## Exercise:
Comb through the entries for "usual" and pull out each line that holds it.

## Available data:
══════════
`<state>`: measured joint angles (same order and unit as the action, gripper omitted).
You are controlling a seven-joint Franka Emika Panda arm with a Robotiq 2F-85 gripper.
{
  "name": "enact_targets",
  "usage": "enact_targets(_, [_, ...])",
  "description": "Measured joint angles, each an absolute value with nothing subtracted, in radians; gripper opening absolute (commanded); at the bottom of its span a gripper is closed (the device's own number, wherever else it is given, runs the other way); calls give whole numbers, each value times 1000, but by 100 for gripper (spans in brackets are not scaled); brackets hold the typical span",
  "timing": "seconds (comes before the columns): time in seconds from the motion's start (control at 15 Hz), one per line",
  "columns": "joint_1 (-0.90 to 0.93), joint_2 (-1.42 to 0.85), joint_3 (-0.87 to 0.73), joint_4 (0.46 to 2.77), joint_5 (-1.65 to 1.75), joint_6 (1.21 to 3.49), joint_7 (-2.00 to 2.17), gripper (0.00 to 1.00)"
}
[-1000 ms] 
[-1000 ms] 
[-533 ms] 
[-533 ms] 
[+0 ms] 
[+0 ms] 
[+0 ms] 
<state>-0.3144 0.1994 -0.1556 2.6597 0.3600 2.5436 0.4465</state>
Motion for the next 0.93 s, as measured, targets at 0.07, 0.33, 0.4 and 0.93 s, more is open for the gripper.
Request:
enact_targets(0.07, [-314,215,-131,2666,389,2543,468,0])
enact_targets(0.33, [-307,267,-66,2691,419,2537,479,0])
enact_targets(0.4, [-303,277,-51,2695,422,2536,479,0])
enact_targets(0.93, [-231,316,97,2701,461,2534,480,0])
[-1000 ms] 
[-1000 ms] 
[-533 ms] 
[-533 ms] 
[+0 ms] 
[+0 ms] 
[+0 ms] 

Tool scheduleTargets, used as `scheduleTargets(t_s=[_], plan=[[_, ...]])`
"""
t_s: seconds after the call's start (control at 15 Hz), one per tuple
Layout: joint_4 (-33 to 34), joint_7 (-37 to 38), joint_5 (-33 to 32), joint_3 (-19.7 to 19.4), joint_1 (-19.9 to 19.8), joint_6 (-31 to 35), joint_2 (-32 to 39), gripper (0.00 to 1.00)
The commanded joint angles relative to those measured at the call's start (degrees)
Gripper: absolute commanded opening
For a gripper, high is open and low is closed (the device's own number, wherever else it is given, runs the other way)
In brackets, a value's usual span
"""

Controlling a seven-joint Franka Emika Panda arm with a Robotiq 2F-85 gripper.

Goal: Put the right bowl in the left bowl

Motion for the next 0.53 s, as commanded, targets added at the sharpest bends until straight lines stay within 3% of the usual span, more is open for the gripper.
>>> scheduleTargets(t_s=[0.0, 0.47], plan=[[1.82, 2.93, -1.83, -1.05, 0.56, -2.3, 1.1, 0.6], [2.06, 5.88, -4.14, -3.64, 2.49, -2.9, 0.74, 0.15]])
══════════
## Solved problem:
In brackets, a value's usual span
Motion for the next 0.53 s, as commanded, targets added at the sharpest bends until straight lines stay within 3% of the usual span, more is open for the gripper.

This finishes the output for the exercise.